/---

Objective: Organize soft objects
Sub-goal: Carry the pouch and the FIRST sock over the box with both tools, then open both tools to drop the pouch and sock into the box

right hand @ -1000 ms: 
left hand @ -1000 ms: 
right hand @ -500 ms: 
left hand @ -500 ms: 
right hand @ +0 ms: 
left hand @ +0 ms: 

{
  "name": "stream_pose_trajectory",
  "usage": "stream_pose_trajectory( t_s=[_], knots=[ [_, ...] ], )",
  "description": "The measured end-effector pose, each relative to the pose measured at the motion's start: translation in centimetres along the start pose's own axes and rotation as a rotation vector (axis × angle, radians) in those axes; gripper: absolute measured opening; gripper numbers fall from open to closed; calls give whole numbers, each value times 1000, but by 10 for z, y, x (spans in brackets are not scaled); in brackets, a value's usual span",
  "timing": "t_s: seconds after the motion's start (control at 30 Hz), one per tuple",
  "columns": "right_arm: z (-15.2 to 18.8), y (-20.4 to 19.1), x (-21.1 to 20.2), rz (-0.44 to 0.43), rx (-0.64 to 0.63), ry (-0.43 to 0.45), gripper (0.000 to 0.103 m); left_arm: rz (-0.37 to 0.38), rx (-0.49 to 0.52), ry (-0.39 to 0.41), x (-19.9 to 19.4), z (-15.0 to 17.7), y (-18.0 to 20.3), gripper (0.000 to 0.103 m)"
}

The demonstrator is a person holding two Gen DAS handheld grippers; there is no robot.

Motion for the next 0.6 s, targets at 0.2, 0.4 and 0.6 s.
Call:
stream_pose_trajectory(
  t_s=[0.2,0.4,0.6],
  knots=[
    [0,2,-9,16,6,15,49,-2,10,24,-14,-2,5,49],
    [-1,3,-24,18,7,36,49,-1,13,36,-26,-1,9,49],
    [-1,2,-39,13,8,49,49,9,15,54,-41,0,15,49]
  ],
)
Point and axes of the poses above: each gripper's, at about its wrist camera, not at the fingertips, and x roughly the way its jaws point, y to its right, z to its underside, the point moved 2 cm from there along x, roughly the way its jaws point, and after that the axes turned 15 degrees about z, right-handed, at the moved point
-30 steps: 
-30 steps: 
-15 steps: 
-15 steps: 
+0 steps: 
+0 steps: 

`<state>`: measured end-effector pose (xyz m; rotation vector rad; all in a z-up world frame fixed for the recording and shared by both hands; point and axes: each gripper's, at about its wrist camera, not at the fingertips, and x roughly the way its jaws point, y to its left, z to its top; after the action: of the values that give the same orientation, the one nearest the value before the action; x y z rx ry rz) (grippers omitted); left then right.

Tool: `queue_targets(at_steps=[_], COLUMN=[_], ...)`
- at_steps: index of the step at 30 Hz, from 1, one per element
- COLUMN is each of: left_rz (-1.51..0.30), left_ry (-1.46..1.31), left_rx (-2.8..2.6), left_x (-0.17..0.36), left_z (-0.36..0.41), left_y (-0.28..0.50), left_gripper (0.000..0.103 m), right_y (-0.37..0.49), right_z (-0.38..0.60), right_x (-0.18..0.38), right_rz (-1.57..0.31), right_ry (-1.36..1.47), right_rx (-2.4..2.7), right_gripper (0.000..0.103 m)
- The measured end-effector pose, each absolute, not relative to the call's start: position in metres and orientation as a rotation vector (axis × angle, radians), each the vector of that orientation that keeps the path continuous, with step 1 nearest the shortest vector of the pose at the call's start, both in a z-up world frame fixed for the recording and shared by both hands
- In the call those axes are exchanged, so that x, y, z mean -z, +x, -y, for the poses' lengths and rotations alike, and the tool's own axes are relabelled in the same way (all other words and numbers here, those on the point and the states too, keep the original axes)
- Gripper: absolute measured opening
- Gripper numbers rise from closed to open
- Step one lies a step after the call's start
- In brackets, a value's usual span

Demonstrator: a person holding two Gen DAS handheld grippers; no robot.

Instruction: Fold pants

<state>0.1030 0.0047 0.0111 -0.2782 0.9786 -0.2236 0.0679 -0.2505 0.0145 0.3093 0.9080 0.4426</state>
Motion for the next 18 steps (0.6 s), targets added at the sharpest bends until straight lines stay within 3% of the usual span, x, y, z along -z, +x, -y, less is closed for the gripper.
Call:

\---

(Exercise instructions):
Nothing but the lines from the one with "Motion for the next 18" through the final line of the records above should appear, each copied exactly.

(Answer to the exercise):
Motion for the next 18 steps (0.6 s), targets added at the sharpest bends until straight lines stay within 3% of the usual span, x, y, z along -z, +x, -y, less is closed for the gripper.
Call:

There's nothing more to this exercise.